Heightening efficiency and reliability through scientific programming HU Zhenjiang
Simply stated, my research focuses on scientific programming. In the past, programming relied on experience. I develop theories for operating programs from, for example, numerical structures that lie behind them. Anyone that masters the theories will be capable of efficiently making reliable and safe programs with ease.
Forming verification technology for boosting software reliability NAKAJIMA Shin
In the past, the use of large computers was limited to specialized operators. These days, software of an equivalent level is installed in cell phones and common people use it casually. So-called embedded software for use in household appliances, etc. has spread at an extraordinary rate. Defects in such software can trigger huge impacts. My research is aimed at creating reliable software.
Searching for a method to maximize computer capabilities HOSOBE Hiroshi
Computers perform many processes and boast computing capabilities that far exceed those of humans, but they don't do things of their own volition. Computers have to be instructed on what to do through software. To maximize computer capabilities, my research focuses on "letting computers do everything they can do."
My research thus far has been based on awareness of the needs of society of the near future. For many years I have studied Smartive, which is designed to add agent functions (software) to products such as images uploaded to the Internet (content) and ensure safety in content distribution. Today I strongly feel the need to train software engineers for the next generation. I have launched activities for that purpose.
I intend to create a mechanism for software to learn a variety of information and to improve.

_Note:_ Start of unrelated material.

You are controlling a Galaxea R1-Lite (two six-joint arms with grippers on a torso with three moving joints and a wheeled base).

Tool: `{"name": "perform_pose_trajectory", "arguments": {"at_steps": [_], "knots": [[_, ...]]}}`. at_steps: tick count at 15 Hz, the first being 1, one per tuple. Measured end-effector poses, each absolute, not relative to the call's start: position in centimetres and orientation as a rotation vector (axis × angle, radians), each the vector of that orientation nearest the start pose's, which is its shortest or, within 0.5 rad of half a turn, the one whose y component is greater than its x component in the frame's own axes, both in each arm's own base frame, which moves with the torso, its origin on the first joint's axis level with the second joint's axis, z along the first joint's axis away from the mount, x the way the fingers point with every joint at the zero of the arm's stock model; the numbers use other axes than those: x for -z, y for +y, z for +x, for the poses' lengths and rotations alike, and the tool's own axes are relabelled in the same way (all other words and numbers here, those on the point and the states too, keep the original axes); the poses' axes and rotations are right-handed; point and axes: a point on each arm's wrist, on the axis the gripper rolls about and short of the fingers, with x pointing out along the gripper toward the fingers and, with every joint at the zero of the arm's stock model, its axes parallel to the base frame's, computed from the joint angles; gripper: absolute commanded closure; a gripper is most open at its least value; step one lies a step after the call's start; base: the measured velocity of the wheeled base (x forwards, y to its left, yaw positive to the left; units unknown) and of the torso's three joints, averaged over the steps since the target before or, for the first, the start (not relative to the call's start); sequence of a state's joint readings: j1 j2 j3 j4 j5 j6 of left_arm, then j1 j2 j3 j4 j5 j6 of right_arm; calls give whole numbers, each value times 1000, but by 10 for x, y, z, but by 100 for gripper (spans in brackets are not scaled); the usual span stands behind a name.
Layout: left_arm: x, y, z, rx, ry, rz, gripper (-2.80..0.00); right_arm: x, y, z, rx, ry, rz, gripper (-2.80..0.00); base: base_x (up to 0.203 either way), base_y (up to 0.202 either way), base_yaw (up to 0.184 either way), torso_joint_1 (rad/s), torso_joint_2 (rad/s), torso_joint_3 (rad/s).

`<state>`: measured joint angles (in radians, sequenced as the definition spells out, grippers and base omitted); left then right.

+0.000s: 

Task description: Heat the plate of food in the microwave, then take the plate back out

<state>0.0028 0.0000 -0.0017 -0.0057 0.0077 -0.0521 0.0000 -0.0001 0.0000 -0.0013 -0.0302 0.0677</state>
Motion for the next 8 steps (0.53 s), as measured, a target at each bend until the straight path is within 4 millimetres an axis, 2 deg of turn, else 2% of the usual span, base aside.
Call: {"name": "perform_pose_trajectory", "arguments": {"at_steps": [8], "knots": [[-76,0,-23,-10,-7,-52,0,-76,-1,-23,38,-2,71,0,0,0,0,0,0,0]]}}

This enables Smartive to act precisely as the sole agent for its owner by sensing his/her intent and thinking and acting accordingly. It will also be feasible to create software to more appropriately choose means of security based on comprehensive knowledge of weaknesses and habits. I will continue studying in pursuit of an amazing world in which software works as our partner, enriches lives and elevates our activities.

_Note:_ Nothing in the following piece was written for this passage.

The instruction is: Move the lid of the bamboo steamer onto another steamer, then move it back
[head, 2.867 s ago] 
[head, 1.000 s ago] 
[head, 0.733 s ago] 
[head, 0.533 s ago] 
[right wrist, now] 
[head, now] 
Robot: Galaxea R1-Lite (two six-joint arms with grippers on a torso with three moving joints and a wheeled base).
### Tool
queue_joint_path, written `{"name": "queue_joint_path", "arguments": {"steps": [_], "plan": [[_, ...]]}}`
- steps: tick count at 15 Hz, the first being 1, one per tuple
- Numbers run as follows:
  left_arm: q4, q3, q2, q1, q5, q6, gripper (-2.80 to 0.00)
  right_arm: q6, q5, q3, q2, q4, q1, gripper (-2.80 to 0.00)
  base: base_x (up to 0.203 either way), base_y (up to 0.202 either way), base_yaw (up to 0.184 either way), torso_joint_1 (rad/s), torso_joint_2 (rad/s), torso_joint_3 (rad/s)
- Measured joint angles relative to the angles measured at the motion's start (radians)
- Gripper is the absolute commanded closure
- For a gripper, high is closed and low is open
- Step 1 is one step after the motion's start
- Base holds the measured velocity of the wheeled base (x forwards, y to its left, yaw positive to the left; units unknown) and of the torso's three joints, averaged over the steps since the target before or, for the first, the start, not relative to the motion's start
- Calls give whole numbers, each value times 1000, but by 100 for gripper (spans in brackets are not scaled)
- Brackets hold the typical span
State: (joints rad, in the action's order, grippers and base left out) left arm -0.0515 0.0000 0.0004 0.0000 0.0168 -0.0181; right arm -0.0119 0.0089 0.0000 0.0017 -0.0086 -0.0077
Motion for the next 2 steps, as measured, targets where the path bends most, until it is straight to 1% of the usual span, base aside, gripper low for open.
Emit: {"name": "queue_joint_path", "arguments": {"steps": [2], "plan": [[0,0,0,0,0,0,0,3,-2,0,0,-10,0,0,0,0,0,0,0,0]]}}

Development of next-generation CAD tools for asynchronous circuits YONEDA Tomohiro
Today's computers incorporate a synchronous circuit embedded with the clock function. The use of a clock signal makes controls easier because of greater ease in terms of timing. Many problems have arisen as transistors have been made smaller. In an attempt to solve the problem, I focused on asynchronous circuits that were used in the first years after the development of computers. Starting from assembling the algorithm for design, I perform programming to develop CAD tools dedicated to these circuits. I study numerous elemental technologies for that purpose.

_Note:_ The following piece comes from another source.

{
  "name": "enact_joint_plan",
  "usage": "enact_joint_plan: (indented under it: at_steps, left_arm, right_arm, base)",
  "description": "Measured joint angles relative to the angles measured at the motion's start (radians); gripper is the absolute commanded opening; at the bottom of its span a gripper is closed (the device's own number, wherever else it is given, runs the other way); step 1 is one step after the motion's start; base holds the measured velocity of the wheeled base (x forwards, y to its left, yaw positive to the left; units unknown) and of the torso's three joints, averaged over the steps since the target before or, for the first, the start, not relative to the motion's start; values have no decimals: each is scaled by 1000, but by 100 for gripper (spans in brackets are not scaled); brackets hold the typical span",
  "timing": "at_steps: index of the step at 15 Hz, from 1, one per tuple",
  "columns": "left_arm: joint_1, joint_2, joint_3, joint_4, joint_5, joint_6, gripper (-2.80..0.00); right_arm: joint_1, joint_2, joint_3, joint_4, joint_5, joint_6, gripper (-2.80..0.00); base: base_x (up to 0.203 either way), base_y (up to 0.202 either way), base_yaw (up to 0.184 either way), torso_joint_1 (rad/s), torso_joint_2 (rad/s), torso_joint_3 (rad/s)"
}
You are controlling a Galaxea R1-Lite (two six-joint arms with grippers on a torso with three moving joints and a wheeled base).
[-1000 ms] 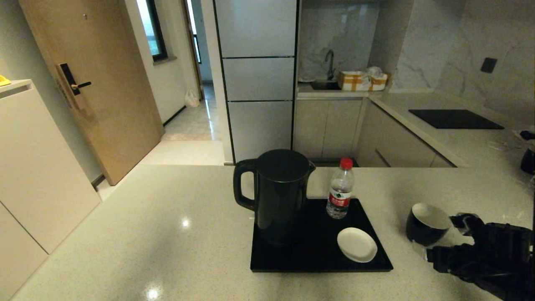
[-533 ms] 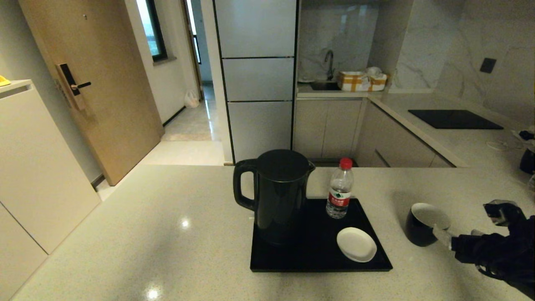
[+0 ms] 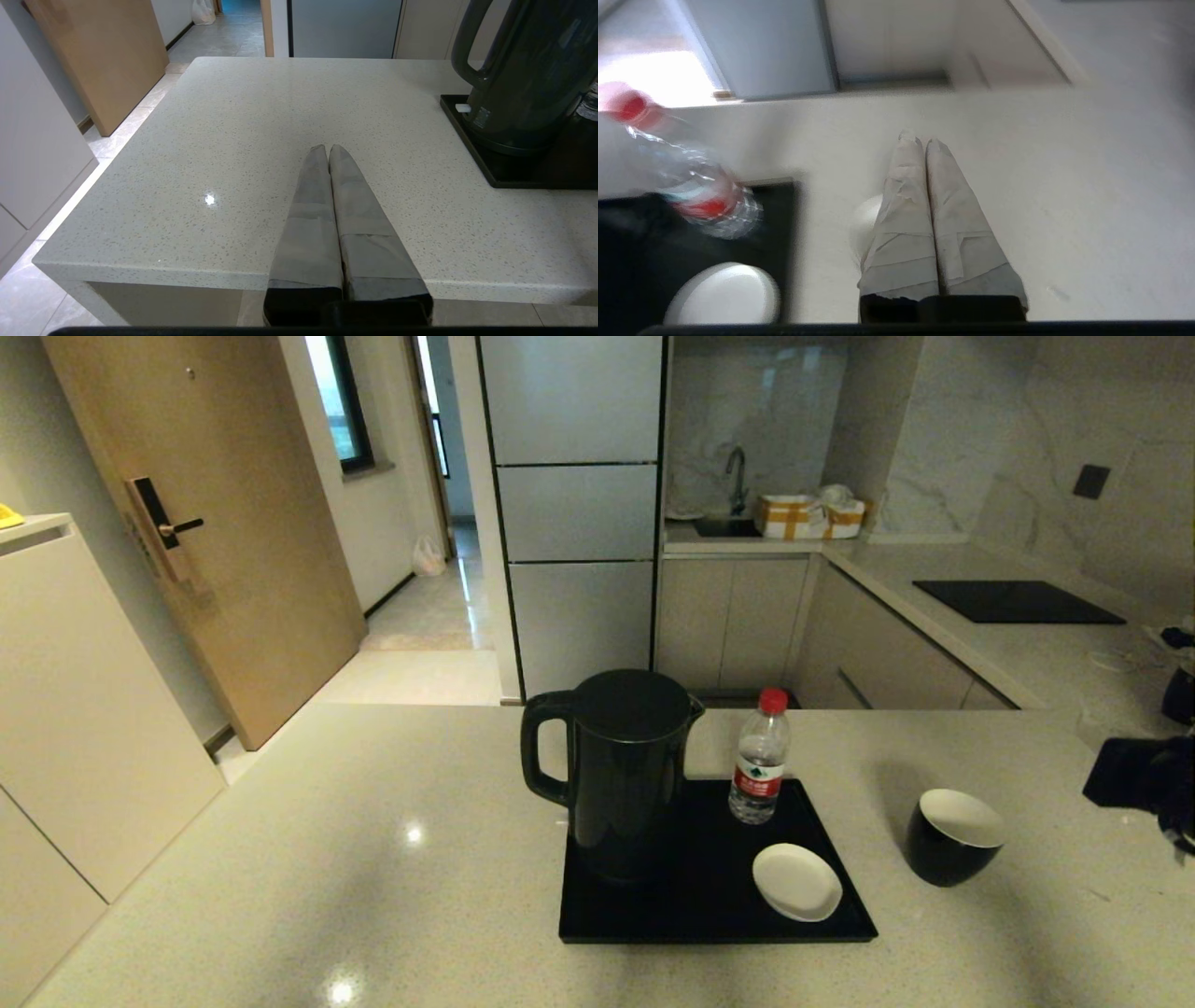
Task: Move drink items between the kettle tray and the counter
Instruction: Pick up the bottled water
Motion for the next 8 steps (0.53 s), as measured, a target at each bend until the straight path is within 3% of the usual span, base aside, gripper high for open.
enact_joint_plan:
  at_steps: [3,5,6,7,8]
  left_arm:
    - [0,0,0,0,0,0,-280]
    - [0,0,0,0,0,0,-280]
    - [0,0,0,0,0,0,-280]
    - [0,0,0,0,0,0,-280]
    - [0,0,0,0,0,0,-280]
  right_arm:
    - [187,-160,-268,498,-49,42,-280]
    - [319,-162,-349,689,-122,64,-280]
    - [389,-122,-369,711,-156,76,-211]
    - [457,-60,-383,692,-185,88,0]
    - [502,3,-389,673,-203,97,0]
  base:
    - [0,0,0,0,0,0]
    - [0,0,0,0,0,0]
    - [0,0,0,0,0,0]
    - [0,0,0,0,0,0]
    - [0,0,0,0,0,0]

Developing systems that apply state-of-the-art technologies to everyday life TEI Kenji
Wireless sensor networks advance sensor technologies still further to provide even more sophisticated functions. These networks collect information about the real world from a network of multiple sensor nodes—small computers with built-in sensors—installed across wide areas. My research addresses the resource efficiency problem and is tackling several themes: optimal routes for transmitting gathered data between sensor nodes; ways to communicate externally from sensor nodes; and minimizing transmitted data volumes without sacrificing accuracy. In short, how to achieve the most ecological and highly reliable systems in the wireless sensor networks subject to these various constraints.